だけど、小説を英訳するほどの英語力が、流水にあるんだろうか?
流水は学生時代、英語が得意だったわけじゃない。むしろ超絶劣等生。「30歳の時点で英語力は中学一年生レベル。大げさに言うとThis is a penくらいしかわからない状況ですよ」。それが変わったきっかけは、落ちこぼれの高校生に東大を受験させる大ヒット漫画『ドラゴン桜』だった(ちょっとミーハーっぽいところが、いかにも流水らしい)。『ドラゴン桜』で紹介されていた英単語帳「中学英単語ターゲット1800」を小説執筆の気分転換に眺めているうち、英語学習に目覚めたのだという。BBBの前身であるbbbcircleで英語4コママンガ「Teriyaki Girls」の原作をやったり、十二ヶ月連続刊行小説『パーフェクトワールド』のテーマを「十二ヶ月で英語ができるようになる本」にしてみたり…という頃のTOEICスコアは595点。そのあとも欠かさず学習を続けた結果、2011年でネイティブの中学生、2012年に高校生、今は大学生レベルになっていて、英語力はなお成長している。

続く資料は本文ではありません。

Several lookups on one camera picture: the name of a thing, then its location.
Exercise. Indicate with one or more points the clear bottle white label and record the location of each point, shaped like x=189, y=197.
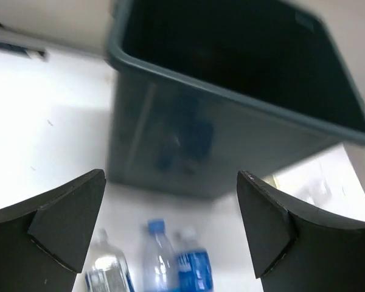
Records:
x=106, y=267

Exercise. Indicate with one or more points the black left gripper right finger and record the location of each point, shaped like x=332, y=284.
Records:
x=295, y=246

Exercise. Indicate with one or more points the white cap Pocari bottle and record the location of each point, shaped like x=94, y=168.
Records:
x=194, y=269

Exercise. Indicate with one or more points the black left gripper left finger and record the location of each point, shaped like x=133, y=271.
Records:
x=44, y=240

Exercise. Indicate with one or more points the dark green plastic bin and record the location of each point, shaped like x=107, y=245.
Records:
x=206, y=89

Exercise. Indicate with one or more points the blue label on frame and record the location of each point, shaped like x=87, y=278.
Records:
x=23, y=51

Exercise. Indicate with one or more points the blue cap water bottle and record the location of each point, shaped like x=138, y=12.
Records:
x=159, y=262

現在のスコアは985点。満点の990点まであと少しという段階だ。満点を取ったらTOEIC本も出す予定もあり、「TOEIC業界の人」になりつつある。英語力の上昇とともに、英訳にかかる時間もどんどん早くなっているそうだ。
今年四月には、世界初のTOEIC小説(!?)も出す清涼院流水。着々と「日本初」「世界初」を増やし続けている。